Ein einzelnes Jahr an häufigeren Extremereignissen festzumachen, ist weder möglich noch sinnvoll. Was man aber sagen kann: Hitzewellen und extreme Temperaturen haben in den vergangenen 50 Jahren zugenommen. Bei anderen Arten von extremen Ereignissen – beispielsweise Stürmen oder Dürren – ist dies hingegen schwieriger festzustellen.

Wie sicher ist überhaupt, dass 2014 das wärmste Jahr war?

In den Berechnungen der NASA und NOAA ist 2014 zwar das wärmste Jahr, auch die Weltorganisation für Meteorologie WMO hat 2014 als wärmstes Jahr eingestuft.
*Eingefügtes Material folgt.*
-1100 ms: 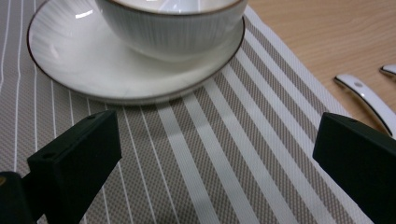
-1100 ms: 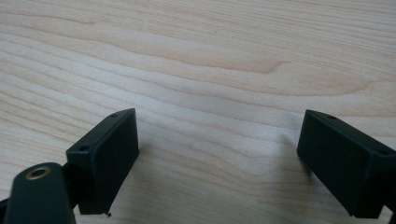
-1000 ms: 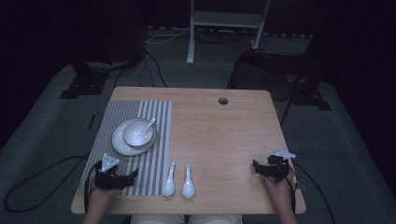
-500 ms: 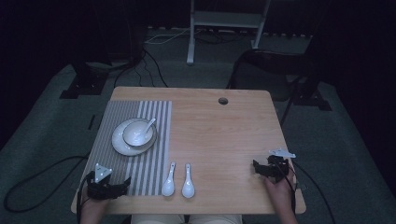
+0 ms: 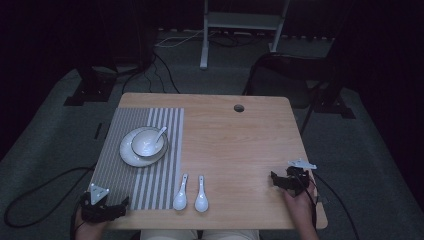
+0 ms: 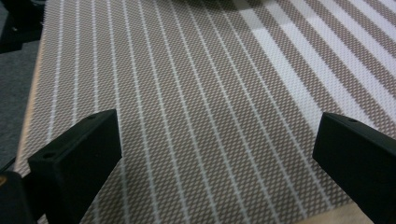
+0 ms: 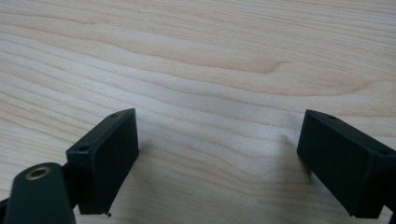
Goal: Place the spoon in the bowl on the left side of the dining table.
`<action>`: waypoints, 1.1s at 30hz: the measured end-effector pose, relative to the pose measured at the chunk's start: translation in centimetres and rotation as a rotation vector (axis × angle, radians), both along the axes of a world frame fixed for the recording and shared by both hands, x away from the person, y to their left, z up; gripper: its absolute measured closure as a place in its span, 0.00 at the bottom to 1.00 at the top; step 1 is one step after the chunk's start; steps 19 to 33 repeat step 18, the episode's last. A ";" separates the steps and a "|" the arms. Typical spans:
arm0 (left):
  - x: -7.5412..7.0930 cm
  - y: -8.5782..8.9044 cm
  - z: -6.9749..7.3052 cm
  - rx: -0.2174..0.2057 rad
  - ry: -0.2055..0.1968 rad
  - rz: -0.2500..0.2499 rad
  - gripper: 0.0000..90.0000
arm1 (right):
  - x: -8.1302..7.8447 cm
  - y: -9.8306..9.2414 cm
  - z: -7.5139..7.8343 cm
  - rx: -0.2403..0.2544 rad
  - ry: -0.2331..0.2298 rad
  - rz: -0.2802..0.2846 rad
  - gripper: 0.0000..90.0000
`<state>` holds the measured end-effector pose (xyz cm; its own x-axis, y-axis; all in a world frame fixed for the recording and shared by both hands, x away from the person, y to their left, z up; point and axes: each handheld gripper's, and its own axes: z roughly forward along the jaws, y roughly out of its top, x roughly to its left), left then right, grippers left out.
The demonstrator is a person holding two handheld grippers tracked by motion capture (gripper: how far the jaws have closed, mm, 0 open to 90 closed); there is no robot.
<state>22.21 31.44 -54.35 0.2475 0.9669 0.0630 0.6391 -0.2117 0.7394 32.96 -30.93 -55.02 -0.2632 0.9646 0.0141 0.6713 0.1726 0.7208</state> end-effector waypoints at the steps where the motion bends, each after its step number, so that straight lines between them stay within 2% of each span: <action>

Allerdings ist der Unterschied zu den nachfolgenden beiden wärmsten Jahren klein; kleiner als die statistische Unsicherheit. Aber ob das jetzt wirklich «Rekord» war oder nicht, ist eigentlich unerheblich. Wichtig ist, festzustellen, dass sich 2014 unter die drei wärmsten Jahre einreiht. Die beiden anderen sind 2010 und 2005. 
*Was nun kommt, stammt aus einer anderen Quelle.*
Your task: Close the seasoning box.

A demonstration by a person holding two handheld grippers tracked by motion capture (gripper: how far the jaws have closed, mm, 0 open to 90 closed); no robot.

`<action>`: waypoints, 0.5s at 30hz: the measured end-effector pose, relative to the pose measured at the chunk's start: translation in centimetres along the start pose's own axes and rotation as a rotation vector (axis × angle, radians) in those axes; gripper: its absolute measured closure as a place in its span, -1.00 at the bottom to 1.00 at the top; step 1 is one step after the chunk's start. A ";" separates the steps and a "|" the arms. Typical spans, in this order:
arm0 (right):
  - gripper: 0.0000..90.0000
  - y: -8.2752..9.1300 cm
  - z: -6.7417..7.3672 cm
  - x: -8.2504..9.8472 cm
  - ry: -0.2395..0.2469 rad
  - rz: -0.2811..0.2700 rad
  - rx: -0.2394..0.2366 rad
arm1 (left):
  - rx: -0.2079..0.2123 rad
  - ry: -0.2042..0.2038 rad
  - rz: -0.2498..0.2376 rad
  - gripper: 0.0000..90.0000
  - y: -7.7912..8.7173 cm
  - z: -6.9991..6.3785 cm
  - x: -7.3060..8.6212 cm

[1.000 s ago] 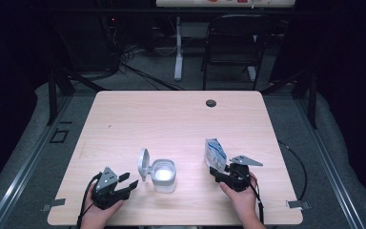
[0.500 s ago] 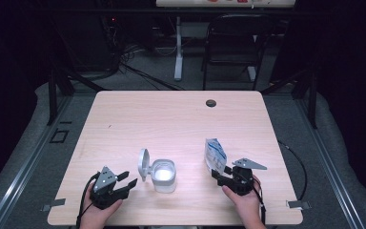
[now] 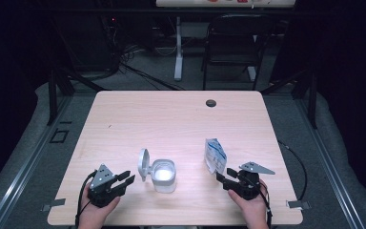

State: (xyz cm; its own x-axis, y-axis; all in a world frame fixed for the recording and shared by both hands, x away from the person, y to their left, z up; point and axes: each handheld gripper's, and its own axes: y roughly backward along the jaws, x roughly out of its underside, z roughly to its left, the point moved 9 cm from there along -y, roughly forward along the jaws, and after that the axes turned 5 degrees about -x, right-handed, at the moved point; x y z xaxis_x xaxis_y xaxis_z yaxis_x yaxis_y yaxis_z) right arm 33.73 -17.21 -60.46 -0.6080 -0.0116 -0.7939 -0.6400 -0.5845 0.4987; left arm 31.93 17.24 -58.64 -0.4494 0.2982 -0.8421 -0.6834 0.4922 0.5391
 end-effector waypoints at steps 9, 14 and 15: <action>0.03 0.4 -0.6 0.1 -0.038 -0.035 -0.007 | 0.003 0.001 0.000 0.77 0.3 0.0 -0.3; 0.03 0.6 -0.7 0.1 -0.016 -0.036 0.006 | 0.012 0.004 0.006 0.85 0.1 -0.3 -0.4; 0.03 0.7 -0.7 0.1 -0.014 -0.033 0.008 | 0.015 0.000 0.005 0.86 0.1 -0.4 -0.4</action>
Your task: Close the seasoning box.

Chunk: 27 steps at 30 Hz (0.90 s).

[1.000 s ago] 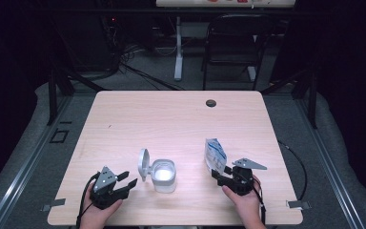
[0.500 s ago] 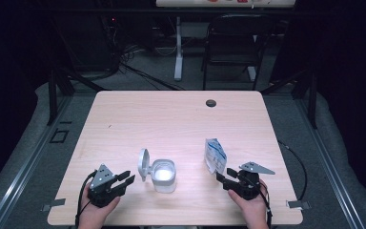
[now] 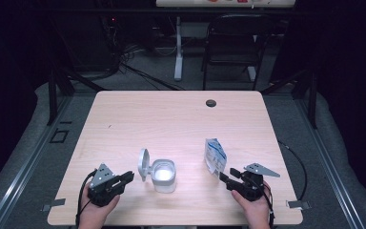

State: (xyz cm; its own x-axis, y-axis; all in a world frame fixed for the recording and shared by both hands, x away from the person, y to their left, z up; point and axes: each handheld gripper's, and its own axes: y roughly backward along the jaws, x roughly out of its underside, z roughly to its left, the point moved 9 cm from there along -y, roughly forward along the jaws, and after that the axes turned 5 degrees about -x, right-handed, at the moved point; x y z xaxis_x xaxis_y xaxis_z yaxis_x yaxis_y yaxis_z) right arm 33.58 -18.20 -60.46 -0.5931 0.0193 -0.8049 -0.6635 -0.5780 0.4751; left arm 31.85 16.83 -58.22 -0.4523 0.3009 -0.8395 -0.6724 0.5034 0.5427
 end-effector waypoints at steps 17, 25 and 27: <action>0.02 0.0 -0.3 0.2 0.016 0.004 0.013 | 0.016 0.016 0.013 1.00 -0.2 -0.7 -0.3; 0.02 0.1 -0.3 0.3 0.022 0.010 0.013 | 0.023 0.019 -0.005 1.00 0.3 -0.7 -1.9; 0.02 0.1 -0.4 0.3 0.022 0.016 0.012 | 0.017 0.016 -0.013 1.00 0.4 -0.7 -2.4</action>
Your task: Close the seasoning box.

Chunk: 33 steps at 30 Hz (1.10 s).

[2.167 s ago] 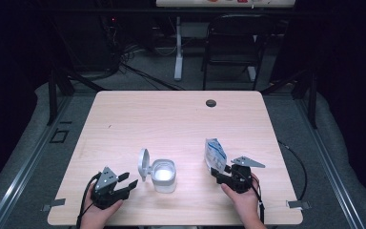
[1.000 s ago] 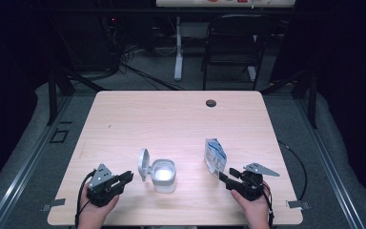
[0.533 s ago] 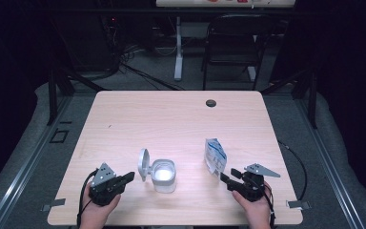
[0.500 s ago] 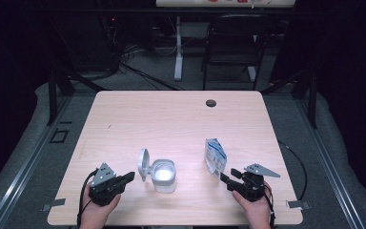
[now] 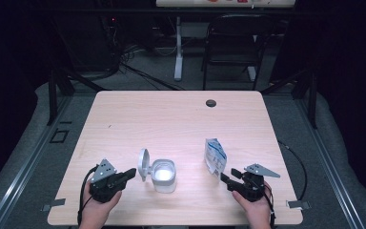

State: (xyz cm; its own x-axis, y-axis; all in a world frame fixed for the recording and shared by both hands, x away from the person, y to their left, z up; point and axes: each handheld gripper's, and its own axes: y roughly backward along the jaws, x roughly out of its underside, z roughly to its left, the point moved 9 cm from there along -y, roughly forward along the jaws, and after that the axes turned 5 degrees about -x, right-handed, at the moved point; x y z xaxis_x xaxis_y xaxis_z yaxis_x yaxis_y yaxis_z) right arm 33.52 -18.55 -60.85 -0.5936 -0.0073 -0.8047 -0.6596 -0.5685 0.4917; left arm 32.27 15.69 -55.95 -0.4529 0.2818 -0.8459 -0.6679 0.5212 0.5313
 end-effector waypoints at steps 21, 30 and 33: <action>0.01 -0.3 -0.3 0.1 -0.012 0.001 0.006 | 0.018 -0.008 -0.019 1.00 0.7 -0.2 -2.0; 0.01 -0.1 -0.6 0.0 -0.025 -0.010 0.007 | 0.030 -0.014 -0.032 1.00 0.8 -0.7 -3.0; 0.01 0.0 -0.7 -0.1 -0.029 -0.015 0.008 | 0.039 -0.021 -0.040 1.00 0.8 -1.1 -3.3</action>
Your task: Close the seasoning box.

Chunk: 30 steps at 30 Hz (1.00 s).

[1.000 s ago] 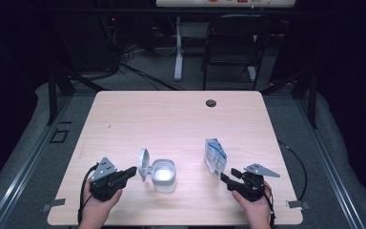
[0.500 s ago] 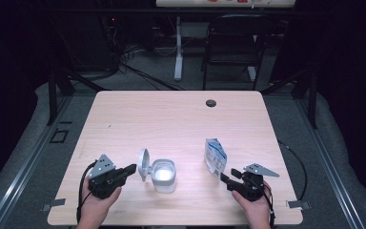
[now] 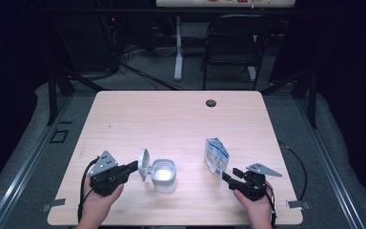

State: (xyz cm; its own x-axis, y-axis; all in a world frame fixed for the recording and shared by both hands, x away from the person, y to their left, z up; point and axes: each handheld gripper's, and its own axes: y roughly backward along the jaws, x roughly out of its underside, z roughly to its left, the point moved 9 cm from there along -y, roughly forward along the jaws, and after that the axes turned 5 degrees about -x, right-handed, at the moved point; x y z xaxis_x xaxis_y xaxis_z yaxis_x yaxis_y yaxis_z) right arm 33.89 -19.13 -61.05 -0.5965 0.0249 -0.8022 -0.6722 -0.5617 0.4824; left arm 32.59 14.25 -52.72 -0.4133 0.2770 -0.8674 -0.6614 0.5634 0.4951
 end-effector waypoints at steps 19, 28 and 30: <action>0.00 0.0 0.1 0.0 -0.001 -0.003 -0.007 | 0.038 -0.033 -0.008 1.00 -1.2 -2.2 -1.2; -0.03 0.3 -0.1 0.0 -0.005 0.002 -0.009 | 0.043 -0.041 -0.011 1.00 -1.5 -2.6 -1.3; -0.04 0.3 -0.1 0.0 -0.006 0.006 -0.010 | 0.038 -0.044 -0.002 1.00 -1.3 -2.4 -1.2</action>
State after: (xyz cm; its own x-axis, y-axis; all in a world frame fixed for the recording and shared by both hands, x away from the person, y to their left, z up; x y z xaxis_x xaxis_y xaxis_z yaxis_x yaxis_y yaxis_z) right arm 33.76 -19.37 -60.90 -0.6031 0.0268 -0.7972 -0.6641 -0.5704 0.4832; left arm 32.45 11.28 -52.23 -0.3837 0.3095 -0.8701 -0.6377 0.5927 0.4920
Das Verdikt der US-Behörde NOAA ist eindeutig: 2014 (Säule ganz rechts) war das wärmste Jahr seit 1880. © Diagramm: NOAA
Bedeutet dieser Rekord nun das Ende der in den Medien oft zitierten «Klimapause», also dem Umstand, dass die es seit dem Jahrtausendwechsel global kaum wärmer geworden ist?
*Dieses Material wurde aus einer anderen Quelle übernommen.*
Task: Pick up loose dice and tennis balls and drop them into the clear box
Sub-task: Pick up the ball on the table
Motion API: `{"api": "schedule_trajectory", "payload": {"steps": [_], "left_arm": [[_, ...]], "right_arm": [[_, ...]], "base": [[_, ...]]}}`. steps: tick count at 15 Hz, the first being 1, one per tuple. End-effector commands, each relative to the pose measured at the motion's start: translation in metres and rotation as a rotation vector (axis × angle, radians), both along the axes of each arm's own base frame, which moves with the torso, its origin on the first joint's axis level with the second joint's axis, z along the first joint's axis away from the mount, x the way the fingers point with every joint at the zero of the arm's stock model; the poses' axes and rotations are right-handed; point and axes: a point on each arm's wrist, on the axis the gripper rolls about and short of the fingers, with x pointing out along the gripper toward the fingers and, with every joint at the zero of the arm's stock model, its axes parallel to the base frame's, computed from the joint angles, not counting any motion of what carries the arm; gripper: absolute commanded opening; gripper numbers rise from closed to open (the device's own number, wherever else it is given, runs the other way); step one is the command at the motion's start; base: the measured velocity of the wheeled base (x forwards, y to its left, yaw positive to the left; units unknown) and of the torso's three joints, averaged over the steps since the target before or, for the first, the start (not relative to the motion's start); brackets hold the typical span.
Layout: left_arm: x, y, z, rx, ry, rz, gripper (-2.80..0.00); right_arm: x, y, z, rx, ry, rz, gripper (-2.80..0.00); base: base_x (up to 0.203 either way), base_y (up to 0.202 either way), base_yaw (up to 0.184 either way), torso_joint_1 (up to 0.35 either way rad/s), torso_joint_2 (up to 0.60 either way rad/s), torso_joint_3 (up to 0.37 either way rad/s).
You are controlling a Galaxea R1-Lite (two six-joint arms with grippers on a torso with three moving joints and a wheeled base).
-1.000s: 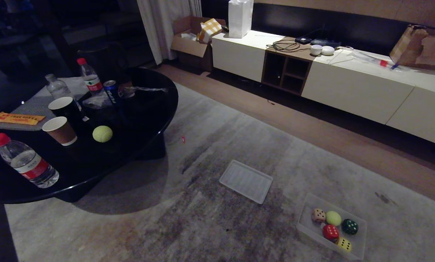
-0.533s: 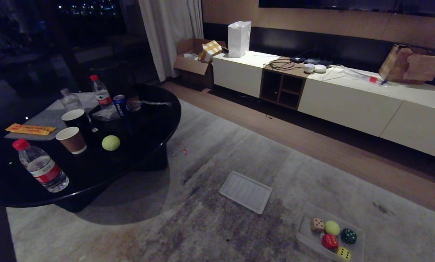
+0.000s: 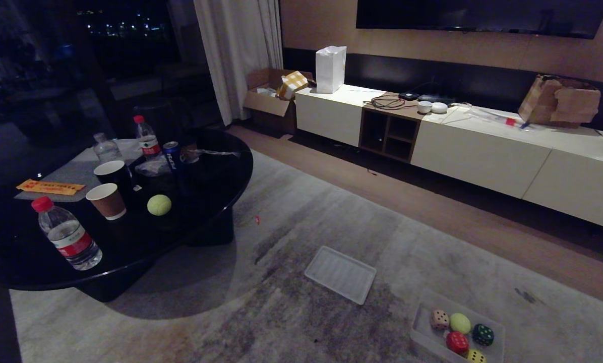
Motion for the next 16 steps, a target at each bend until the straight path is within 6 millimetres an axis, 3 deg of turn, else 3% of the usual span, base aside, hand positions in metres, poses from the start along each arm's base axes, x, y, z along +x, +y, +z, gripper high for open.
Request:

Genauso wie einige kühlere Jahre nicht das Ende der Klimaerwärmung darstellen, wie das manche behaupteten, ist ein einzelnes warmes Jahr nicht das Ende der Klimapause. Für solche Aussagen ist es zu früh. Es gilt, jetzt den tropischen Pazifik, den Nordatlantik sowie das südliche Polarmeer im Auge zu behalten; hier vermutet man die Ursache der schwankenden Erwärmungsraten. Die Ozeane haben in den letzten Jahren grosse Energiemengen aufgenommen und sich in einigen hundert Metern Tiefe stark erwärmt – das war just die Erwärmung, die in der Atmosphäre fehlte.

Wieso schwingen manche Jahre oben aus und andere nicht?

Rekordjahre der globalen Mitteltemperatur sind meist Jahre mit einem starken El Niño-Ereignis. Dabei erwärmt sich der östliche tropische Pazifik und es kommt zu einer Umkehr der atmosphärischen Zirkulation in dieser Region. Die Auswirkungen solcher Phänomene sind global. Zwar war auch 2014 ein El Niño-Jahr, jedoch ein relativ schwaches und ungewöhnliches. Genauere Analysen werden zeigen müssen, wie gross die Rolle dieses Ereignisses war. 

Kann man schon Prognosen über das Jahr 2015 anstellen?

Langfristig wird sich das Klima auf dem durch die globalen Antriebsfaktoren vorgegebenen Pfad bewegen – allen voran den Treibhausgaskonzentrationen. Kurz- und mittelfristig, also über ein oder mehrere Jahre, wird es immer wieder Abweichungen davon geben. Eine Prognose für das Jahr 2015 wage ich daher nicht.